A Little More to the Left
Presto, your footage is 3D! But what if it’s misaligned? If the camera position, rotation or zoom was off on set, does that mean a re-shoot? Not always. Three filter controls can fine tune the vertical, rotational and zoom disparity of the images. The vertical disparity moves the images vertically to align properly. If one of the video cameras was unintentionally too high, this will help bring the footage together. Same for the other two controls, except they change the rotation and zoom respectively. Shooting with two cameras is tough enough and this takes the edge off getting everything absolutely perfect on set.
There’s also a convergence adjustment. Essentially, this controls how far forward or back objects appear in 3D. Further down, an option for “autoscale” clips off the outside sections of the footage where only one of the two video layers exists. Without this adjustment, there would be leftover, non-3D footage, on the side of the screen. By turning autoscale on, the video scales up and the unused portions are not a problem.
To the Theater
So, you’ve tweaked the footage to perfection, now it’s time to pick a format. Depending on your equipment, you have some choices here. Stereo3D Toolbox LE has several 3D modes to choose from. You can go retro with red/cyan anaglyph, or you can stay modern with either interlaced 3D, for use with Passive Polarized 3D monitoring systems, or side-by-side 3D, a common standard of 3D formats. While anaglyph might not be cutting edge, it’s viewable on any television and the Internet with the proper 3D glasses. The latter options cater to more recent 3D display technology.
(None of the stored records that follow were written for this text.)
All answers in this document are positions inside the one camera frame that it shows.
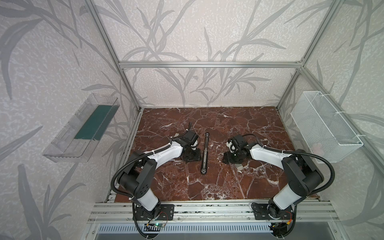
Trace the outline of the clear plastic wall tray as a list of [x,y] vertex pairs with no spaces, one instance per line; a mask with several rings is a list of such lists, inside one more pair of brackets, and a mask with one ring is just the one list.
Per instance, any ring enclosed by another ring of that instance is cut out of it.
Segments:
[[90,94],[43,151],[55,163],[86,163],[120,107],[117,97]]

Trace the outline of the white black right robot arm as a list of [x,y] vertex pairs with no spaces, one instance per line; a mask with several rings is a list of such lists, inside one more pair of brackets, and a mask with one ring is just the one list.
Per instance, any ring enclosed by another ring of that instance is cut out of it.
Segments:
[[241,164],[245,159],[261,161],[282,169],[287,178],[286,186],[269,200],[266,207],[252,204],[253,211],[272,219],[279,219],[292,205],[329,188],[336,173],[332,164],[323,157],[303,150],[279,150],[264,145],[259,139],[248,143],[248,135],[237,135],[227,141],[229,151],[223,163]]

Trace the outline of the green circuit board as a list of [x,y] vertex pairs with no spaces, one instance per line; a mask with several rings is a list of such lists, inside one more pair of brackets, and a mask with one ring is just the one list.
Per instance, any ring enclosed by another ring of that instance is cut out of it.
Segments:
[[156,231],[160,231],[160,229],[164,228],[165,226],[166,226],[166,223],[147,223],[145,225],[145,228],[147,231],[156,232]]

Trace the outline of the aluminium frame profiles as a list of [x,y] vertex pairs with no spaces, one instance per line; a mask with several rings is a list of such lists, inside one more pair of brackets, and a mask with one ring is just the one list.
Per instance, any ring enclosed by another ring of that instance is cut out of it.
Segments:
[[365,164],[373,165],[373,177],[367,188],[364,211],[381,213],[384,209],[384,3],[383,1],[323,1],[309,6],[303,13],[310,18],[317,12],[327,9],[329,14],[336,12],[331,28],[317,33],[318,44],[311,44],[304,58],[293,62],[264,62],[261,56],[251,54],[248,61],[238,60],[238,54],[247,45],[265,45],[278,48],[279,45],[258,35],[286,12],[293,1],[265,19],[253,30],[246,29],[242,38],[228,46],[224,51],[213,52],[211,42],[207,41],[207,59],[191,61],[182,55],[165,52],[167,37],[182,20],[185,12],[193,6],[193,1],[185,3],[177,19],[168,30],[162,30],[161,39],[155,41],[157,30],[167,13],[163,11],[164,2],[159,1],[157,12],[152,20],[144,19],[143,26],[149,34],[145,42],[132,49],[118,60],[118,70],[149,68],[158,70],[163,77],[181,93],[195,71],[201,70],[201,84],[197,91],[201,94],[209,89],[209,81],[219,77],[221,88],[207,96],[211,104],[222,93],[230,93],[240,83],[254,87],[263,78],[251,76],[255,68],[288,68],[303,72],[307,79],[315,80],[323,87],[323,99],[332,98],[342,108],[333,116],[343,123],[352,122],[351,137],[342,134],[337,124],[327,133],[335,137],[343,150],[362,146],[365,154],[350,171],[359,173]]

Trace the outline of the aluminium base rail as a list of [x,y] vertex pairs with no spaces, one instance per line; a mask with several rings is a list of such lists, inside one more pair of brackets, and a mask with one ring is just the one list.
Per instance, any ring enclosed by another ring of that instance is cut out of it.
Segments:
[[[133,220],[131,203],[117,203],[111,193],[107,202],[96,203],[81,235],[83,240],[141,239]],[[163,228],[157,240],[218,239],[273,240],[273,220],[258,220],[252,200],[203,200],[173,202],[162,214]],[[298,205],[293,230],[282,240],[346,240],[348,234],[330,202],[309,198]]]

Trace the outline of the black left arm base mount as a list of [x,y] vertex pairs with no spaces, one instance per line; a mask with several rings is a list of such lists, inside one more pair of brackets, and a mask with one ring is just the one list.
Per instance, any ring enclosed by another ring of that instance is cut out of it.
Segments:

Looking at the Big 3D Picture
Stereo 3D Toolbox LE is a powerful tool, valuable for intermediate and advanced video enthusiasts. Professionals might want to check out the full Stereo3D Toolbox as it provides much more control, however it comes with a bigger price tag. The lite edition is great for those starting to explore the possibilities of 3D video. It provides a way to mix 3D footage in a format compatible with 3D viewing equipment. For the price, it’s not only a bargain; it’s almost a steal.